BEGIN Given data

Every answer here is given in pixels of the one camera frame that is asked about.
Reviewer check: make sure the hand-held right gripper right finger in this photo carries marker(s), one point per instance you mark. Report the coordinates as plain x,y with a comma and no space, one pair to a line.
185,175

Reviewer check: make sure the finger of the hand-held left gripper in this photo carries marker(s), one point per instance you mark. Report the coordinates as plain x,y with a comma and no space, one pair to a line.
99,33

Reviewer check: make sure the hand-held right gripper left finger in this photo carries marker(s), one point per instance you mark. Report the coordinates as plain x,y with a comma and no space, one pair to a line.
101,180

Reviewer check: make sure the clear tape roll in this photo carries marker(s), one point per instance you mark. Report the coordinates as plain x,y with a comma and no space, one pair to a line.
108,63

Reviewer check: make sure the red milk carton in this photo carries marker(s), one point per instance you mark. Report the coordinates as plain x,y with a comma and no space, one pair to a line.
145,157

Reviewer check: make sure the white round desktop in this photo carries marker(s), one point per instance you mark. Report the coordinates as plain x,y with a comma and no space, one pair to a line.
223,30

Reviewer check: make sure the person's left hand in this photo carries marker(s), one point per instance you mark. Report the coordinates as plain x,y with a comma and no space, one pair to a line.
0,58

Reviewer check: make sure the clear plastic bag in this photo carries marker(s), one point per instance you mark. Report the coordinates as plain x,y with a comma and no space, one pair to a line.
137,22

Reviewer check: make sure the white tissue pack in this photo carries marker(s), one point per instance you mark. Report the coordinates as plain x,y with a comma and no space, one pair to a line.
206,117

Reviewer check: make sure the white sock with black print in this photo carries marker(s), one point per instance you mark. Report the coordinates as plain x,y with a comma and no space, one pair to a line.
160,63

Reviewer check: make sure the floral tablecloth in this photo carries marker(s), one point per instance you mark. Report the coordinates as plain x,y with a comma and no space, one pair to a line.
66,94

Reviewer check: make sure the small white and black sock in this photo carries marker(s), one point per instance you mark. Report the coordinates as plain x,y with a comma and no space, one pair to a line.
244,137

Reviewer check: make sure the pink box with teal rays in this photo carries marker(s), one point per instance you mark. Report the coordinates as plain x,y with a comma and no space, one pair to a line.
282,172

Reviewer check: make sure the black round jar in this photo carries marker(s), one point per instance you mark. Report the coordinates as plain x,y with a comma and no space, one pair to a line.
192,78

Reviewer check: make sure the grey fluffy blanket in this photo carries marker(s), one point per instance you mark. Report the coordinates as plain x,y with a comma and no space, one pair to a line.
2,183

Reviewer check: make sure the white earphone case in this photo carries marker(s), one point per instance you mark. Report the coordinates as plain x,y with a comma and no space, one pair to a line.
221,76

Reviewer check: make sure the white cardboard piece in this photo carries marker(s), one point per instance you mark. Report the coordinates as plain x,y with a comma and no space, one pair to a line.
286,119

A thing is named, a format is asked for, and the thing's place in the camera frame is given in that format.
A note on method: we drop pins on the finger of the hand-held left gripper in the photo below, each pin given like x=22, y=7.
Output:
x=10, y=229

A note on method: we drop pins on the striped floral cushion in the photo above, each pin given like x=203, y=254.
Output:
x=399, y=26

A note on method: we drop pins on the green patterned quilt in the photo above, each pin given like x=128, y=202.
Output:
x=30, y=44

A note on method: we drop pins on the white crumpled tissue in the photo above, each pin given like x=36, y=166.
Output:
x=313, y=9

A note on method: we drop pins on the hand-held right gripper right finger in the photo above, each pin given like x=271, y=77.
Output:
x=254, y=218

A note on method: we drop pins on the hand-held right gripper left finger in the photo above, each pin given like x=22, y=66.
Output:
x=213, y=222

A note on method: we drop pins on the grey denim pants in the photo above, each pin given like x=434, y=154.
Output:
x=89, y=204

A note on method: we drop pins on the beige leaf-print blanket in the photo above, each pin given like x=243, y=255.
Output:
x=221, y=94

END Given data

| Task instructions |
The entries listed above are to be output exactly. Leave none out.

| Output |
Every answer here is given in pixels of the one camera frame that is asked about.
Reviewer check: make sure the hand-held right gripper right finger in this photo carries marker(s), one point per instance you mark. Report the coordinates as plain x,y with a comma and no space, one pair to a line.
185,175

Reviewer check: make sure the finger of the hand-held left gripper in this photo carries marker(s), one point per instance you mark. Report the coordinates as plain x,y with a comma and no space, one pair to a line.
99,33

Reviewer check: make sure the hand-held right gripper left finger in this photo carries marker(s), one point per instance you mark. Report the coordinates as plain x,y with a comma and no space, one pair to a line.
101,180

Reviewer check: make sure the clear tape roll in this photo carries marker(s), one point per instance you mark. Report the coordinates as plain x,y with a comma and no space, one pair to a line.
108,63

Reviewer check: make sure the red milk carton in this photo carries marker(s), one point per instance you mark. Report the coordinates as plain x,y with a comma and no space, one pair to a line.
145,157

Reviewer check: make sure the white round desktop in this photo carries marker(s), one point per instance you mark. Report the coordinates as plain x,y with a comma and no space, one pair to a line.
223,30

Reviewer check: make sure the person's left hand in this photo carries marker(s), one point per instance you mark. Report the coordinates as plain x,y with a comma and no space, one pair to a line.
0,58

Reviewer check: make sure the clear plastic bag in this photo carries marker(s), one point per instance you mark. Report the coordinates as plain x,y with a comma and no space, one pair to a line.
137,22

Reviewer check: make sure the white tissue pack in this photo carries marker(s), one point per instance you mark. Report the coordinates as plain x,y with a comma and no space, one pair to a line.
206,117

Reviewer check: make sure the white sock with black print in this photo carries marker(s), one point per instance you mark. Report the coordinates as plain x,y with a comma and no space, one pair to a line.
160,63

Reviewer check: make sure the floral tablecloth in this photo carries marker(s), one point per instance you mark. Report the coordinates as plain x,y with a comma and no space, one pair to a line.
66,94

Reviewer check: make sure the small white and black sock in this photo carries marker(s), one point per instance you mark. Report the coordinates as plain x,y with a comma and no space, one pair to a line.
244,137

Reviewer check: make sure the pink box with teal rays in this photo carries marker(s), one point per instance you mark. Report the coordinates as plain x,y with a comma and no space, one pair to a line.
282,172

Reviewer check: make sure the black round jar in this photo carries marker(s), one point per instance you mark. Report the coordinates as plain x,y with a comma and no space, one pair to a line.
192,78

Reviewer check: make sure the grey fluffy blanket in this photo carries marker(s), one point per instance you mark. Report the coordinates as plain x,y with a comma and no space, one pair to a line.
2,183

Reviewer check: make sure the white earphone case in this photo carries marker(s), one point per instance you mark. Report the coordinates as plain x,y with a comma and no space, one pair to a line.
221,76

Reviewer check: make sure the white cardboard piece in this photo carries marker(s), one point per instance you mark. Report the coordinates as plain x,y with a comma and no space, one pair to a line.
286,119

A thing is named, a format is asked for, and the thing's place in the camera frame is given in that format.
A note on method: we drop pins on the finger of the hand-held left gripper in the photo below, each pin given like x=22, y=7.
Output:
x=10, y=229

A note on method: we drop pins on the striped floral cushion in the photo above, each pin given like x=203, y=254.
Output:
x=399, y=26

A note on method: we drop pins on the green patterned quilt in the photo above, each pin given like x=128, y=202.
Output:
x=30, y=44

A note on method: we drop pins on the white crumpled tissue in the photo above, each pin given like x=36, y=166.
Output:
x=313, y=9

A note on method: we drop pins on the hand-held right gripper right finger in the photo above, each pin given like x=271, y=77.
Output:
x=254, y=218

A note on method: we drop pins on the hand-held right gripper left finger in the photo above, each pin given like x=22, y=66.
Output:
x=213, y=222

A note on method: we drop pins on the grey denim pants in the photo above, each pin given like x=434, y=154.
Output:
x=89, y=204

A note on method: we drop pins on the beige leaf-print blanket in the photo above, each pin given like x=243, y=255.
Output:
x=221, y=94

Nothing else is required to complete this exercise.